$a_{11}x_1$+$a_{12}x_2$+$a_{13}x_3$+ ...+ $a_{1,n-1}x_{n-1}$+$a_{1n}x_n$ =$b_1$
$a_{22}x_2$+$a_{23}x_3$+ ...+ $a_{2,n-1}x_{n-1}$+$a_{2n}x_n$ =$b_2$
$a_{33}x_3$+ ...+ $a_{3,n-1}x_{n-1}$+$a_{3n}x_n$ =$b_3$
...
$a_{n-1,n-1}x_{n-1}$+$a_{n-1,n}x_n$ =$b_{n-1}$
$a_{n,n}x_n$ =$b_{n}$
Show that n(n+1)/2 multiplications are required to solve for $x_n$, $x_{n-1}$,...$x_2$,$x_1$
I have no idea where to start the prove..
On
for $n=2$ we have two equations
$a_{11}x_1+a_{12}x_2=b_1$
$a_{22}x_2=b_2$
so to solve we need to find out value of $x_2$ by one multiplication and to get $x_1$ from 1st equation we need to multiply by ${a_{11}}^{-1}$ so 2 multiplication hence total $3$.
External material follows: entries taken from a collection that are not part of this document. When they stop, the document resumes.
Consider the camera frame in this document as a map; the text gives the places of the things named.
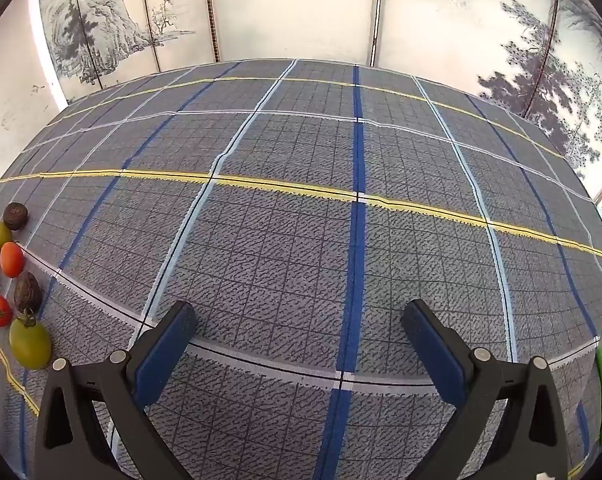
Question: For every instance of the dark purple passion fruit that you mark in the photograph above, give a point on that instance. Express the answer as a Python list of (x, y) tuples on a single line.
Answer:
[(15, 216), (27, 292)]

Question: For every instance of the landscape painted folding screen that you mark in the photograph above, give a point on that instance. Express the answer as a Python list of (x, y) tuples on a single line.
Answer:
[(306, 10)]

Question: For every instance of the green tomato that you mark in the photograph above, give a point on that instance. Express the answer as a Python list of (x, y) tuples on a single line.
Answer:
[(29, 342), (1, 234)]

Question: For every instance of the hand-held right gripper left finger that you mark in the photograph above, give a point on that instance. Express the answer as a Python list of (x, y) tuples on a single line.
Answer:
[(165, 352)]

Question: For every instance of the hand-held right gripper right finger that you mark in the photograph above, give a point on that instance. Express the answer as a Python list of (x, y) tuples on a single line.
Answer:
[(433, 352)]

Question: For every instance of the grey plaid tablecloth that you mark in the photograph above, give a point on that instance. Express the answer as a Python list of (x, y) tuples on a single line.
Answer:
[(291, 220)]

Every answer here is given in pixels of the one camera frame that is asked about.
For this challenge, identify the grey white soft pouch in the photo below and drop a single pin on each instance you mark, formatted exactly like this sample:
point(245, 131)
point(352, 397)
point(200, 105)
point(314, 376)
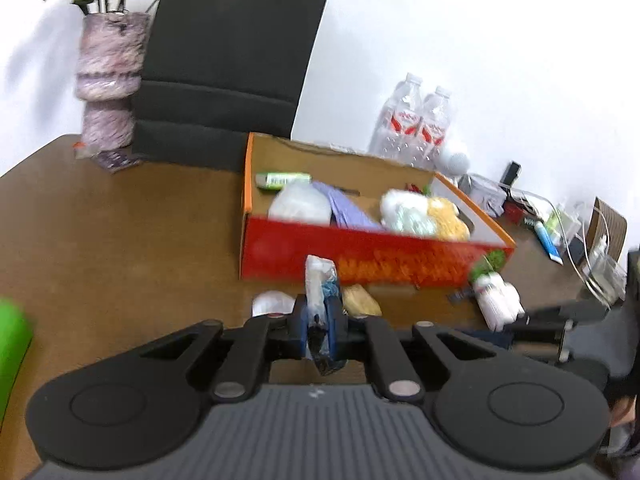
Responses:
point(300, 202)

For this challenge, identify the small dark flat item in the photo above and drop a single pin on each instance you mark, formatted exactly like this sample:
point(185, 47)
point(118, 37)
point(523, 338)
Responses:
point(458, 296)

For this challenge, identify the black paper bag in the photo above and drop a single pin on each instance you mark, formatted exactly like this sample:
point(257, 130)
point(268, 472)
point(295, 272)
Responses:
point(225, 60)

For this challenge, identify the white plastic bottle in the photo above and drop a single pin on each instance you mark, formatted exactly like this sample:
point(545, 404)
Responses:
point(495, 302)

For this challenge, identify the brown cardboard stand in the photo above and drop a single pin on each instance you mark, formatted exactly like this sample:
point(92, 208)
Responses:
point(610, 225)

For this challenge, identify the clear blue plastic packet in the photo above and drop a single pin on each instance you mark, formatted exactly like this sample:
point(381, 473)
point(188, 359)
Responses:
point(320, 280)

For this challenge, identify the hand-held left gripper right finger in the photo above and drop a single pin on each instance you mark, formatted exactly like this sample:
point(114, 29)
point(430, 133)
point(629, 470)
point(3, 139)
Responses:
point(334, 327)

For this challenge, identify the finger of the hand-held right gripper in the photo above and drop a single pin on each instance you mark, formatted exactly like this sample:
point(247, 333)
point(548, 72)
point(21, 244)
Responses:
point(537, 334)
point(567, 311)

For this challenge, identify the pink mottled vase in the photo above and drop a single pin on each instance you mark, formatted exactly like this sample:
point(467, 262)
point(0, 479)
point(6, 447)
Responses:
point(111, 70)

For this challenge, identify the white round toy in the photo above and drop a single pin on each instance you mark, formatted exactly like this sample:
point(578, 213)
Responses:
point(454, 157)

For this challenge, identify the small black phone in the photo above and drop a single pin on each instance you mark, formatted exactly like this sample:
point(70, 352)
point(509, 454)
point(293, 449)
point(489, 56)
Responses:
point(510, 173)

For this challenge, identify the clear water bottle red label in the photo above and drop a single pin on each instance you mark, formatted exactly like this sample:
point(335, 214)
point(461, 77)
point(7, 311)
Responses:
point(397, 125)
point(434, 127)

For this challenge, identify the small white round disc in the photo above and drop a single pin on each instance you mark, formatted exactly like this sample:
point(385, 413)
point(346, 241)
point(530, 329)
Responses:
point(272, 304)

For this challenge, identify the small purple card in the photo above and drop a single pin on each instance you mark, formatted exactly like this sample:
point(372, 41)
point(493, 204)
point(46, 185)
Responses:
point(117, 161)

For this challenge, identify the green foam cylinder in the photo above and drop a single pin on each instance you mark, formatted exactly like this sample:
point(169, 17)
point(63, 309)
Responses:
point(12, 355)

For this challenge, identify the red and black striped item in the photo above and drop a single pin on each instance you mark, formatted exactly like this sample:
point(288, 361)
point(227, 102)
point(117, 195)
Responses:
point(520, 211)

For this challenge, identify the white and orange plush toy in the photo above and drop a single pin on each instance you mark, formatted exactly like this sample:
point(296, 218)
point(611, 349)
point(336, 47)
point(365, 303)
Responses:
point(425, 215)

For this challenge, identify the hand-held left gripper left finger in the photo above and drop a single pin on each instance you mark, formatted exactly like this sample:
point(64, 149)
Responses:
point(300, 327)

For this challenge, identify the blue and white tube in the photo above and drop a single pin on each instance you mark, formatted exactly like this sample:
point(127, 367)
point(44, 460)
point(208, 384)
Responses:
point(547, 241)

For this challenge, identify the tan small packet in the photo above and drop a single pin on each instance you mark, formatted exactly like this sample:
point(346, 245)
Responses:
point(361, 301)

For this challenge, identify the red cardboard box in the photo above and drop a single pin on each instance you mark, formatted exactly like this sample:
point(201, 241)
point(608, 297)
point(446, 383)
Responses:
point(390, 260)

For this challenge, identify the green white tube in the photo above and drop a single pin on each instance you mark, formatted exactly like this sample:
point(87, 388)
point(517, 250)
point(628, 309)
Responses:
point(282, 179)
similarly if we have $n$ equation we start from last equation and now we have to do $1+2+3+...+n=\frac{n(n+1)}{2}$ multiplication
For $k\in [1,n]\cap\mathbb{N}$, we have $$ x_{k,k} = \frac{1}{a_{k,k}}\Bigl(b_k - \sum_{i=k+1}^n a_{k,i}x_{i}\Bigr) $$ This formula show that $1 + n - k$ multiplications are required to compute $x_{k,k}$. So to solve the system of equations, $$ \sum_{k=1}^n (1 + n - k) = n(n+1)/2 $$ multiplications are required.